Schaereria parasemella

Scientific classification
- Domain: Eukaryota
- Kingdom: Fungi
- Division: Ascomycota
- Class: Lecanoromycetes
- Order: Schaereriales
- Family: Schaereriaceae
- Genus: Schaereria
- Species: S. parasemella
- Binomial name: Schaereria parasemella (Nyl.) Lumbsch (1997)
- Synonyms: Lecidea parasemella Nyl. (1868); Lecidea exigua subsp. parasemella (Nyl.) Nyl. (1888); Lecidella parasemella (Nyl.) Hertel (1981); Hafellnera parasemella (Nyl.) Houmeau & Cl.Roux (1984);

= Schaereria parasemella =

- Authority: (Nyl.) Lumbsch (1997)
- Synonyms: Lecidea parasemella , Lecidea exigua subsp. parasemella , Lecidella parasemella , Hafellnera parasemella

Species of lichen

Schaereria parasemella is a species of saxicolous (rock-dwelling), crustose lichen in the family Schaereriaceae.
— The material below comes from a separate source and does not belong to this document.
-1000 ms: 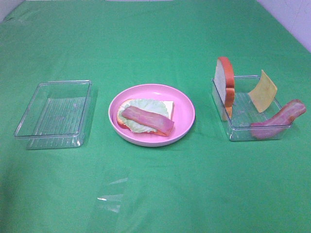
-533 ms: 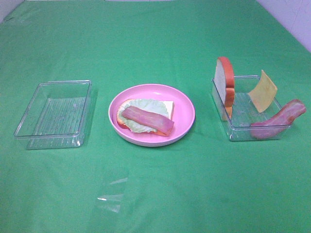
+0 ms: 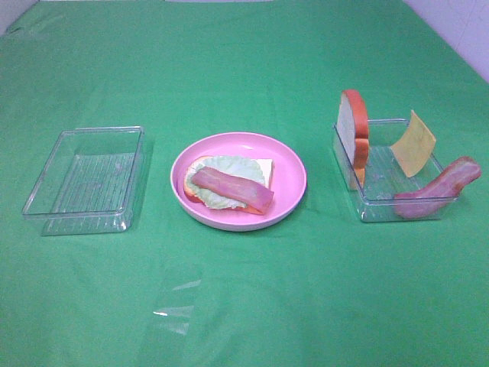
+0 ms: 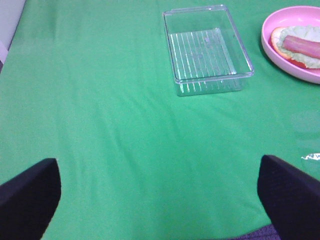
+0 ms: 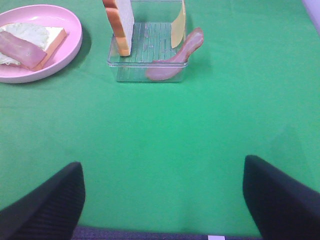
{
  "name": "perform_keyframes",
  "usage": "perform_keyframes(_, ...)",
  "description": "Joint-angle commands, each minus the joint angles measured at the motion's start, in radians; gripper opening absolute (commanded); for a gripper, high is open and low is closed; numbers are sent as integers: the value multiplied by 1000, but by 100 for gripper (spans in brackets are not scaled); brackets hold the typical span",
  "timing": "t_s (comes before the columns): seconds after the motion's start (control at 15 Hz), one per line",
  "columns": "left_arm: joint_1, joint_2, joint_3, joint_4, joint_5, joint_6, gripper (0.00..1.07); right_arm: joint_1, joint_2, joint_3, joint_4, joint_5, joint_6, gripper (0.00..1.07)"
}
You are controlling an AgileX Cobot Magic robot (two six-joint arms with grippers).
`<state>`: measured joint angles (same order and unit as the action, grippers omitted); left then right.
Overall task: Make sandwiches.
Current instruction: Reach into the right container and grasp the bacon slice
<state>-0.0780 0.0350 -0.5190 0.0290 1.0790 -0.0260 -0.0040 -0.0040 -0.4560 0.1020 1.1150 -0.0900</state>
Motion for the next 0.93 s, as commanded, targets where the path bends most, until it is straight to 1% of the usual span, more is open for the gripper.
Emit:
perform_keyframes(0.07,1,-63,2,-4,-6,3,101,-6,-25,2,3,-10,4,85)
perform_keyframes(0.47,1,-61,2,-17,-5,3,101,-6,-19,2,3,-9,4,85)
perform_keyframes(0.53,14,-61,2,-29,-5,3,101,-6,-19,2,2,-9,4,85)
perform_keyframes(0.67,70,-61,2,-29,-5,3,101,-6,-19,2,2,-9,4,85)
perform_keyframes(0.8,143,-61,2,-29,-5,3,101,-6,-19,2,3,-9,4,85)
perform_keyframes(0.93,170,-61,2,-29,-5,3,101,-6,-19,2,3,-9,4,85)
It is lichenicolous, meaning it grows on other lichens; its host species is Biatora vernalis. It has been recorded from Alaska, Greenland, Scandinavia, France, and Russia.

The species was first scientifically described in 1868 by the Finnish lichenologist William Nylander, as a species of Lecidea. Helge Thorsten Lumbsch transferred it to the genus Schaereria in 1997.